The distance function is very simple:

def distance(a,b):
    R = 6371 # radius of Earth in KM
    lat1 = radians(a[0])
    lon1 = radians(a[1])
    lat2 = radians(b[0])
    lon2 = radians(b[1])
    d = math.acos(math.sin(lat1)*math.sin(lat2) +
        math.cos(lat1)*math.cos(lat2) * math.cos(lon2-lon1)) * R;
    return d

Finally, python sorts the result:

results = sorted(results, key=lambda place: distance(orig,
    (float(place['latitude']), float(place['longitude']))))

This actually worked on the second try.

Notes: there are better distance functions, but this one works well and is quite fast.  I have not put in the error handling, or the back off code if you get too many or too few results.

YAML > JSON > XML

My app gets images from various photo sharing sites.  After checking for copyright correctness, I download images onto my own machine for review and Photoshopping. Then I upload them into my S3/SimpleDB cloud storage.

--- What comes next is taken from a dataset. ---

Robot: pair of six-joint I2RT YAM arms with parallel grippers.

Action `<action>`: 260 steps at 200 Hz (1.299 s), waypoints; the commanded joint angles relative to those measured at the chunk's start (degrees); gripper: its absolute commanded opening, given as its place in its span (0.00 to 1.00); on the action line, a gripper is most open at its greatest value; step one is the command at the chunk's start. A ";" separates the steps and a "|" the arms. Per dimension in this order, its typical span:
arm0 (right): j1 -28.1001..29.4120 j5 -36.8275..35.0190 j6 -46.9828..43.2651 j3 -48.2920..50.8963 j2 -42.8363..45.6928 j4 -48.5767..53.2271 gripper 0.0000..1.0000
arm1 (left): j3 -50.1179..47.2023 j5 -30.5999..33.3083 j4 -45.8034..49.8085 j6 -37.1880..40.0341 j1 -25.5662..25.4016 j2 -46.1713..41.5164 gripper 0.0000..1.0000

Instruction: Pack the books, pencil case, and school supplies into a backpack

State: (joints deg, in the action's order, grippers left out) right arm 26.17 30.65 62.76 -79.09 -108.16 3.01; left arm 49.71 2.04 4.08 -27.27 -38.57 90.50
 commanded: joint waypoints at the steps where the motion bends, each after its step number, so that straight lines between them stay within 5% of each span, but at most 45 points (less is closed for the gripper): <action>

The metadata I get back from the photo sharing sites is generally in JSON format, but I frequently want to edit this metadata and even though JSON is the bee’s knees, it’s not that great to edit, plus grepping for metadata kinda sucks too.

Enter Yaml:

city: ''
country: ''
filtered: 0
geohash: dhwfq5vbb02h
id: '3077164973'
kind: scene
latitude: 25.728738
license: '4'
longitude: -80.236244
owner: 11211909@N00
ownername: corsi photo
state: ''
tags: miami floridawaterbeachskylineshorelineoceanbuildings
title: Miami shoreline
url_z: http://farm4.staticflickr.com/3149/30771649c6a6c_z.jpg
vp_id: flickr.scene.11211909@N00-3077164973

Exit JSON:

{'tags': 'miami floridawaterbeachskylineshorelineoceanbuildings', 'vp_id': 'flickr.scene.11211909@N00-3077164973', 'owner': '11211909@N00', 'id': '3077164973', 'city': '', 'kind': 'scene', 'url_z': 'http://farm4.staticflickr.com/3149/3077164973_a31b4c6a6c_z.jpg', 'license': '4', 'title': 'Miami shoreline', 'country': '', 'longitude': -80.236244, 'state': '', 'geohash': 'dhwfq5vbb02h', 'ownername': 'corsi photo', 'latitude': 25.728738, 'filtered': 0}

PyYAML even has type inferencing, so when I reload the data, it seems to do just what I want.

Sandboxitude

Homebrew and Virtualenv go together like cognac and chocolate (YMMMV: your metaphorical mileage may vary!).

By using mac ports and being unaware of virtualenv, my upstairs mac had become an absolute mess.  Finally, I removed all traces of mac ports from the system, I think I did anyway :-) .

Now, I am installing and uninstalling recipes, never once sudo’ing.

Even better is virtualenv.  Putting Python code into production is a breeze, since you’re already running in a sandbox, you’ve documented your dependencies, and Python is portable.  What a great world!